What we predicate - about what is thus referred to - is likewise historical. It is generally admitted today that meaning depends upon context, but context is merely synchronically what history is diachronically. Margolis then shows that the continuous struggle philosophically to entrench changlessness either in human thought or human nature or physical nature has, in large part, been a futile struggle by some against acknowledging the lack of any fixed-kind nature of the human being.
It is futile in that we have no natures but are histories.
Joseph margolis biography: Joe, as we usually called
Many are far from content to see themselves as but creatures at the mercy of their own man-made history. There is a deep fear of the radical freedom such an admission entails. Nevertheless, Margolis shows that there are enough man-made would-be stabilities and fixities to go round. There is the habituating weight of the customary, of Hegel's sittlich, the slow change in human languages, the inertia of institutions.

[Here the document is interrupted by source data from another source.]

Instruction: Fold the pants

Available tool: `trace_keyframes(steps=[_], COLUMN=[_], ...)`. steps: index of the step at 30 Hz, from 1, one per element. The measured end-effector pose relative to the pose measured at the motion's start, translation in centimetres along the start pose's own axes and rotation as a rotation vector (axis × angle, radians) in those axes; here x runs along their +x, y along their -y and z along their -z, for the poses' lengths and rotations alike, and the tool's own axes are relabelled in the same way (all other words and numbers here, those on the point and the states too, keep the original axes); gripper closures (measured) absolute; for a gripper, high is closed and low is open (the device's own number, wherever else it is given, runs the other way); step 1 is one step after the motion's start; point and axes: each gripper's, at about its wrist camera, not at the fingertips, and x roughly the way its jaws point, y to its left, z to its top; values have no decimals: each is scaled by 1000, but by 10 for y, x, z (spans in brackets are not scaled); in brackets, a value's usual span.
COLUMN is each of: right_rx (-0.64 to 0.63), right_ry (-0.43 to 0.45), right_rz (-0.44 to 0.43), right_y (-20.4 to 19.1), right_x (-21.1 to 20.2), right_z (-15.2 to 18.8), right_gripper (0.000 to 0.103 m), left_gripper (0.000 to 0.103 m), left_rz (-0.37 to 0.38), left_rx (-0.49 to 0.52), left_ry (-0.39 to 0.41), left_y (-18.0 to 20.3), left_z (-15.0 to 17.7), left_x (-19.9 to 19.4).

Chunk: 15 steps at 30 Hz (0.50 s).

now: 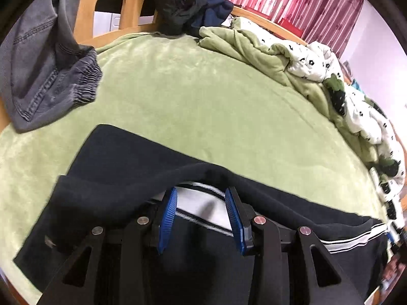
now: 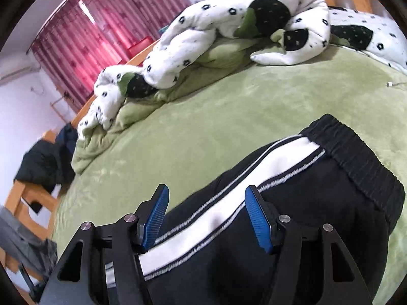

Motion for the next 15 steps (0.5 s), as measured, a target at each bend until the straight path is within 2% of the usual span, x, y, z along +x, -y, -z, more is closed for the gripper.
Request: trace_keyframes(steps=[4, 8, 9, 10, 11, 15], right_rx=[-75, -158, -178, -192, -208, -232], right_ry=[-26, -73, -81, -86, -92, -126], right_rz=[42, 82, 90, 96, 105, 106], right_y=[-11, -24, -27, -30, -33, -45], right_x=[-7, -13, -14, -14, -15, -15], right_z=[18, 39, 44, 48, 52, 69], right_gripper=[41, 41, 41, 41, 41, 41], left_gripper=[66, 65, 63, 54, 52, 52], left_rz=[-1, -64, -83, -104, -115, -136], left_rx=[-1, -4, -5, -6, -7, -9], left_ry=[-13, 1, 11, 13, 13, 20], left_y=[-6, -35, -45, -55, -60, -86], left_z=[6, 17, 21, 24, 26, 32], left_x=[-7, -29, -37, -42, -45, -53])
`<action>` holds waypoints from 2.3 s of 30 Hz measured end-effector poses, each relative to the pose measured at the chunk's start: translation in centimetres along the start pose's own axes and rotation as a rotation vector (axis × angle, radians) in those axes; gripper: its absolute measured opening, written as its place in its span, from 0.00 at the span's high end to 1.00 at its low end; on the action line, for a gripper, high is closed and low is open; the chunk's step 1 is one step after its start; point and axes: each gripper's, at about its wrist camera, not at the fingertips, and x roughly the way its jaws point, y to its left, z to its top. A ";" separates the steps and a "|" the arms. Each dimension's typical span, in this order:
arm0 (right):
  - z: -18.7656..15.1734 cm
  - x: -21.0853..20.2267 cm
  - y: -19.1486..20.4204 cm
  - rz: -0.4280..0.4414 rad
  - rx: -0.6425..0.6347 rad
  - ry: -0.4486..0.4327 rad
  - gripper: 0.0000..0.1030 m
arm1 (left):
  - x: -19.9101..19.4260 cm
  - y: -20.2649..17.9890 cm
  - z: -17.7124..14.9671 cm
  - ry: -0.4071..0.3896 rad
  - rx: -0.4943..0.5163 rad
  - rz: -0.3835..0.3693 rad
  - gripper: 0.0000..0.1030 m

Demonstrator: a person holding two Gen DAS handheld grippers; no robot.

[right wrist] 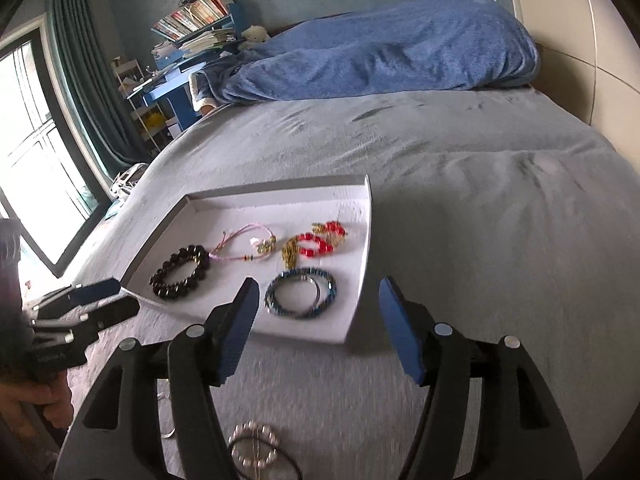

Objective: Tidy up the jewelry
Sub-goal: 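Move the left tool to the silver hoop bangle and grasp it, then grasp the black pearl hair tie with the right tool while the left tool lifts the bangle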

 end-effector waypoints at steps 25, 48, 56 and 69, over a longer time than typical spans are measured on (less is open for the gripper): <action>-5.1 -0.4 2.5 -0.010 -0.065 0.151 0.28 | 1.3 -3.7 -8.6 0.145 0.161 -0.007 0.53; -10.3 0.0 3.9 0.040 -0.228 0.304 0.28 | -1.0 0.1 -5.3 0.030 -0.035 -0.048 0.53; -10.6 -0.1 4.0 0.056 -0.262 0.303 0.70 | -0.8 -0.1 -5.3 0.032 -0.034 -0.052 0.53; -9.3 -2.7 4.6 0.115 -0.299 0.224 0.96 | -1.2 0.3 -4.9 0.012 -0.051 -0.064 0.53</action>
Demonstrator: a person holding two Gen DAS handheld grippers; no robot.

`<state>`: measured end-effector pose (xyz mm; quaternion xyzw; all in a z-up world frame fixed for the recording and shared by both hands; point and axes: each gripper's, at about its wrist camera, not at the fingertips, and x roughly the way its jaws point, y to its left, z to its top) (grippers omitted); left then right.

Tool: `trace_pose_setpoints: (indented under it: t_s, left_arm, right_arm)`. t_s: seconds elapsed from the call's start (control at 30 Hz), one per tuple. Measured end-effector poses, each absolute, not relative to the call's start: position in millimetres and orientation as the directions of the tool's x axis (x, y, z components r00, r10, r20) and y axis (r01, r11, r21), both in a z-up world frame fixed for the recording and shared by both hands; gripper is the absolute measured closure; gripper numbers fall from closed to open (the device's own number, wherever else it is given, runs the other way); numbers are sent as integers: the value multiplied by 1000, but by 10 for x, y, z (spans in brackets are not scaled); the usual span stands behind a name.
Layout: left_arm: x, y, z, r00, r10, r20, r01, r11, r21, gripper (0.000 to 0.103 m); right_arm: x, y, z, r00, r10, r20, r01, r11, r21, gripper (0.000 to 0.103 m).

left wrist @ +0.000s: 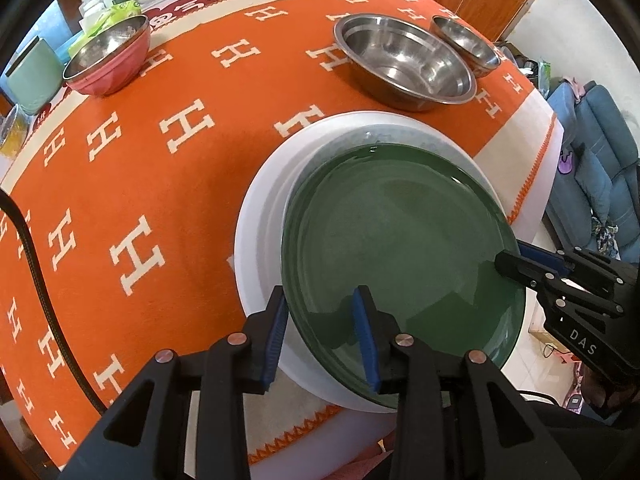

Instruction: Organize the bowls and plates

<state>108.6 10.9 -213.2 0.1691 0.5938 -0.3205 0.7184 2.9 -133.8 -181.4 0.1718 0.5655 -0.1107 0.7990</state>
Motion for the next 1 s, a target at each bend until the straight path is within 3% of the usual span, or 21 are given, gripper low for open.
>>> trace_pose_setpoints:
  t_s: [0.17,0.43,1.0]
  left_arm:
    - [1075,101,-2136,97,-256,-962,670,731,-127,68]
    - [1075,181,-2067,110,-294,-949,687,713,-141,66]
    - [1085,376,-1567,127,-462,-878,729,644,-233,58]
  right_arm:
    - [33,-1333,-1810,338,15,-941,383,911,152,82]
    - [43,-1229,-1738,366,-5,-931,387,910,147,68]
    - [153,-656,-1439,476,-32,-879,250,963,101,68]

Margolis admits, of course, that the historized "nature" of the human --and therefore of truth, of judgment, of reality, and the rest - is not his own discovery. The theme arises with the French Revolutionwith Hegel, Marx, and a long so on. Nevertheless, all previous thinkers have fallen victims to some theological or teleological yearning, as witness Hegel's "Geist", Marx's utopianism, or the case of Heidegger.
Perhaps, the only thinker escaping changeless longings was Foucault, but Foucault became confused about how we might make truth claims about earlier epistemes and their own truth claims without ourselves betraying our own insights into the historicity of truth claims themselves.